Straight away, what Adloyada is doing is shifting emphasis and context in order to connect herself - and her views that follow - clearly and uneqivocally with her own ‘power unit’, to use Orwell’s terms.

She is also, by redefining the issue in religious rather than purely geo-political terms, including the vast majority of Jews - nearly two thirds of the global Jewish population - who don’t live in Israel in this discussion. The call she sends out here is not just to that portion of her own power unit that actually lives in Israel and which is, therefore, most intimately connected to the issues that the Guardian raises, but the totality of that power unit as it exists across the globe - quite literally what we have here is ‘one for all and all for one’.

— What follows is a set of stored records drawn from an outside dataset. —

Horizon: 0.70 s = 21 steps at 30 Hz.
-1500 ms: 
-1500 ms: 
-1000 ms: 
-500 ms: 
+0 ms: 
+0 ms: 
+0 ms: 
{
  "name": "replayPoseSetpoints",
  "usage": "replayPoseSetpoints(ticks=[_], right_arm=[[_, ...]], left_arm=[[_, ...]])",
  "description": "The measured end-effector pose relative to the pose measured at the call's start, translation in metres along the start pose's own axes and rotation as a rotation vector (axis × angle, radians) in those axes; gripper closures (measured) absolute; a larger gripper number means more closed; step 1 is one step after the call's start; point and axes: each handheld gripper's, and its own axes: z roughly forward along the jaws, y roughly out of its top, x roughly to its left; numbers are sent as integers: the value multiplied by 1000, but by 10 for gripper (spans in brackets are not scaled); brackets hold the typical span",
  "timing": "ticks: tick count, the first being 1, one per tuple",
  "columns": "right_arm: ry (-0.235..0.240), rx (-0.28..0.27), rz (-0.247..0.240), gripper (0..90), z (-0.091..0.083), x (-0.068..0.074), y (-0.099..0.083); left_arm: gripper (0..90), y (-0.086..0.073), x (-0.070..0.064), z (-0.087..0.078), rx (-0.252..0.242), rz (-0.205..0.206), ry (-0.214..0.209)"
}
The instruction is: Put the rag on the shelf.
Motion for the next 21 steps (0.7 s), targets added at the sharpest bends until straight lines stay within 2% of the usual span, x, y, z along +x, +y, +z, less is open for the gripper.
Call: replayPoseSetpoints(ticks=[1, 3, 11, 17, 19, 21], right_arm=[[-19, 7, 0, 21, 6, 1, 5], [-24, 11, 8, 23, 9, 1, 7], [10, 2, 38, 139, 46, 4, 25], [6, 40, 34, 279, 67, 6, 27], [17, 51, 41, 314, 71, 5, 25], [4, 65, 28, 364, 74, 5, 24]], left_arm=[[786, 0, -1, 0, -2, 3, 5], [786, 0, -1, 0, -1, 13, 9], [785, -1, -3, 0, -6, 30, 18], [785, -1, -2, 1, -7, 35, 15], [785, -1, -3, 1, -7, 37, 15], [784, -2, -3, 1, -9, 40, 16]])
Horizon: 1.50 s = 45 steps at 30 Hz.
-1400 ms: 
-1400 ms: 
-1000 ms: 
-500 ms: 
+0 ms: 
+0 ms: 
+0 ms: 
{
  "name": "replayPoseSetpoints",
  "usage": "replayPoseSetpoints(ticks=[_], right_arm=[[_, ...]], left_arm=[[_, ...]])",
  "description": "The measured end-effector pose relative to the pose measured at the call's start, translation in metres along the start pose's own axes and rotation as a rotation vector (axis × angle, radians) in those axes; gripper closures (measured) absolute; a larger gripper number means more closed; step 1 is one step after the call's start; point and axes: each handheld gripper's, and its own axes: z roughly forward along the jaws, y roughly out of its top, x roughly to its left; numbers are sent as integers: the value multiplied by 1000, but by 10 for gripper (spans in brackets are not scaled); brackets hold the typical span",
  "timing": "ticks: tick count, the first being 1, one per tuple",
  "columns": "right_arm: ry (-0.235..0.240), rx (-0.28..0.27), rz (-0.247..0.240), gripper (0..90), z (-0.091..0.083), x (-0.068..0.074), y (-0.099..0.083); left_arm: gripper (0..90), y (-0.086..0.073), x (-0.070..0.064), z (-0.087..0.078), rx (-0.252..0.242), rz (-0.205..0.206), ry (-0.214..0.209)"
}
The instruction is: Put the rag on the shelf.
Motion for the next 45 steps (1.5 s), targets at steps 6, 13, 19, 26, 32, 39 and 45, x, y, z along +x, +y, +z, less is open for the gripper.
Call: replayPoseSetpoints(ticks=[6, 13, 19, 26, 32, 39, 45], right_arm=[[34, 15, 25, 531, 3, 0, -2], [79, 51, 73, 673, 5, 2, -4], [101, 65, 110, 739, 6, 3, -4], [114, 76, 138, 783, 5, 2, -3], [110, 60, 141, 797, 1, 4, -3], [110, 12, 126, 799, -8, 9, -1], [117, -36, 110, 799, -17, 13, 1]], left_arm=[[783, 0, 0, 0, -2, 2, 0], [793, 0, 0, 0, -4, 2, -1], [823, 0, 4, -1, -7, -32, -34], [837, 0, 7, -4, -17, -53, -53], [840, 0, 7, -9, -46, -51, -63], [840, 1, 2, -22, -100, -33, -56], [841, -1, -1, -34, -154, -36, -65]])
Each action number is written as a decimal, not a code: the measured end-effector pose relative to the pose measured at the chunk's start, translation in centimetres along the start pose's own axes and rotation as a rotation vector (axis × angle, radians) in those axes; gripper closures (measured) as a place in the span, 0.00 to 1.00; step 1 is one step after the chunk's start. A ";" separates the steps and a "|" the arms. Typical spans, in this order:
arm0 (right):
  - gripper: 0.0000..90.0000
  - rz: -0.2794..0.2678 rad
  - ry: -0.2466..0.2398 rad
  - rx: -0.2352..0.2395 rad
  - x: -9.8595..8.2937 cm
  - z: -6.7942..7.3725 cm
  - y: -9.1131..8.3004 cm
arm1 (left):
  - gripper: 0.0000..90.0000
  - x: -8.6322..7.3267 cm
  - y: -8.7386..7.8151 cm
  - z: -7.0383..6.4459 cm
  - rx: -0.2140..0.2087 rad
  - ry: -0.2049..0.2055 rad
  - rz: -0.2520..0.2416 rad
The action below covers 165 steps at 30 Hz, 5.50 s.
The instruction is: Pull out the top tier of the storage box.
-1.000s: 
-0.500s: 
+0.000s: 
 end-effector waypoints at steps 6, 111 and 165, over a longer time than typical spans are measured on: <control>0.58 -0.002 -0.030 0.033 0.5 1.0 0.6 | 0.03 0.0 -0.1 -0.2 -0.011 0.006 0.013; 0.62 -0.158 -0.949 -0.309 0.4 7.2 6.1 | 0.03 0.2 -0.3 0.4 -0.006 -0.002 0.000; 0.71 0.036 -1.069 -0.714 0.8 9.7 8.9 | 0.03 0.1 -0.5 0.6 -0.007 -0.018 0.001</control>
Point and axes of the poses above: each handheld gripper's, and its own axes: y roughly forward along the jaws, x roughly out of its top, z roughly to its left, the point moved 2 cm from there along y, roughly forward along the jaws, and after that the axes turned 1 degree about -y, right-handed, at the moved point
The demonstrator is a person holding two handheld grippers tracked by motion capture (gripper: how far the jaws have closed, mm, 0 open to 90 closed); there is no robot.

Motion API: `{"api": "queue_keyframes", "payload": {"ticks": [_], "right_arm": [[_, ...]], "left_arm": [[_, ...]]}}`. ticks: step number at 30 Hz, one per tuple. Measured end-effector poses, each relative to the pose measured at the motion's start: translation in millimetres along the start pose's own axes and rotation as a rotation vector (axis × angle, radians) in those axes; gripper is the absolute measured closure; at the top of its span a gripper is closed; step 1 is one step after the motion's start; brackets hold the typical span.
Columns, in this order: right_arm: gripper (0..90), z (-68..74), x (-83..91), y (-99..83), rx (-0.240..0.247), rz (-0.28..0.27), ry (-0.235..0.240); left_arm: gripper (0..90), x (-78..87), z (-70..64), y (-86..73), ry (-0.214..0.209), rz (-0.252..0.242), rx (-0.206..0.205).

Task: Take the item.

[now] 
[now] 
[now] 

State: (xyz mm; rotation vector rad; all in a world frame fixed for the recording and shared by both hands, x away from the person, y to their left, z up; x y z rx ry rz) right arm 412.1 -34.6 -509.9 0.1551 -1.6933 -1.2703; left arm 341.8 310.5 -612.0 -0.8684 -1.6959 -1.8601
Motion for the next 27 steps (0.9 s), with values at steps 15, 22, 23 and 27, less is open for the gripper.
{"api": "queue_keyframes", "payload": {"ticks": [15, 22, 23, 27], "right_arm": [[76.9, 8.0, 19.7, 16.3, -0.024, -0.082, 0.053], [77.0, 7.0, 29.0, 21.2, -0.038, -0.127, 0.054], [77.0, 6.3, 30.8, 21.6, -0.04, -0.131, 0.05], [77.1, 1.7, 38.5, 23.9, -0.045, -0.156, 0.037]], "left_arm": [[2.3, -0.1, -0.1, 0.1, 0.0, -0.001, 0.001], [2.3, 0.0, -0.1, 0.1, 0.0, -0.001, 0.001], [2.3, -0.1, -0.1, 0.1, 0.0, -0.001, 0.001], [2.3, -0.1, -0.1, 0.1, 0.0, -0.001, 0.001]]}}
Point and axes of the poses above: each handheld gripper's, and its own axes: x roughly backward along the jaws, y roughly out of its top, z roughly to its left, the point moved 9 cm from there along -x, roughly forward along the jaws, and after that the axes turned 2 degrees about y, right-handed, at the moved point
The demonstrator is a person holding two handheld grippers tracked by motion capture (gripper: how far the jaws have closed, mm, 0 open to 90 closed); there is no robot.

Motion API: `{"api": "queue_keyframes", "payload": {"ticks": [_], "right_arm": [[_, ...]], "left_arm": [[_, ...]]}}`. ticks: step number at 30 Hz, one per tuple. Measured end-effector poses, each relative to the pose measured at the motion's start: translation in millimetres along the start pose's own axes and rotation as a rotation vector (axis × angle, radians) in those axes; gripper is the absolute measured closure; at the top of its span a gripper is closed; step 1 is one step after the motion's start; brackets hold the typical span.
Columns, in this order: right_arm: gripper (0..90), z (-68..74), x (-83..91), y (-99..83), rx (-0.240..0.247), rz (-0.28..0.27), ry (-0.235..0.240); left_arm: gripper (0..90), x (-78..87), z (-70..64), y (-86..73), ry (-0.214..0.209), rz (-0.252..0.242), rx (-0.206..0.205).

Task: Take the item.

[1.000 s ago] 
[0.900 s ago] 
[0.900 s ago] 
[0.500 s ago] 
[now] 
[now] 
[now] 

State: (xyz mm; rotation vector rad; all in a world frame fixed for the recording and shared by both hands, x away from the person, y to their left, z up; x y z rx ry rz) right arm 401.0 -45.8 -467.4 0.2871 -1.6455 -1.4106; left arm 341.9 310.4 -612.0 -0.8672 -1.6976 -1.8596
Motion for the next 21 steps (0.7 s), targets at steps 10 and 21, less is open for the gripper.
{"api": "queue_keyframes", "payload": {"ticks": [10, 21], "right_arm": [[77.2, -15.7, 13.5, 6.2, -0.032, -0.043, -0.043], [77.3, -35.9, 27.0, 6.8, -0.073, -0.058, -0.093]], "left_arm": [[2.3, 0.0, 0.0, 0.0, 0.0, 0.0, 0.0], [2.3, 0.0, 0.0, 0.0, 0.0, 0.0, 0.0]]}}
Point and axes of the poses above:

Moving on to her actual comments, she begins by very effectively demonising the point on which she takes issue with the Guardian’s comments:

It was Saddam Hussein who initially, and very successfully, used the strategy of linkage to counter universal hostility to his invasion of Kuwait by gratuitously insisting that any question of withdrawal on Iraq’s part had to be linked to Israeli withdrawal from the occupied territories.

Today we have a leader in The Guardian calling for Israel to take responsibility for settling the Israeli-Palestinian dispute in order to defuse what it calls “high tension between the western and Muslim worlds over cartoons of the prophet Mohammed”.

Now what did the Guardian actually say?

At a time of high tension between the western and Muslim worlds over cartoons of the prophet Muhammad… cool heads and an attempt to de-escalate would be helpful.

In short, things are a bit sticky at the moment so right about now we could do with Israel making an effort not to make things any worse, and…

Of the many issues where these worlds come into conflict, the dispute between Israelis and Palestinians would be a good place - though not the easiest - to make a start.

or… ‘We really quite like Israel to be the good guys here and maybe wave a bit of an olive branch in the general direction of the Palestinians’.

If there is a link here between the two issues - the Mohammed cartoons and the general state of play between Israel and the Palestinians - that link is by no means of a similar character to the kind used by Saddam Hussein to counter hostility towards his invasion of Kuwait.

For one thing, there is a clear inference in the Guardian’s comments that in its estimation of what constitutes ‘them and us’, Israel firmly belongs with ‘us’ as part of the ‘western world’ in this conflict.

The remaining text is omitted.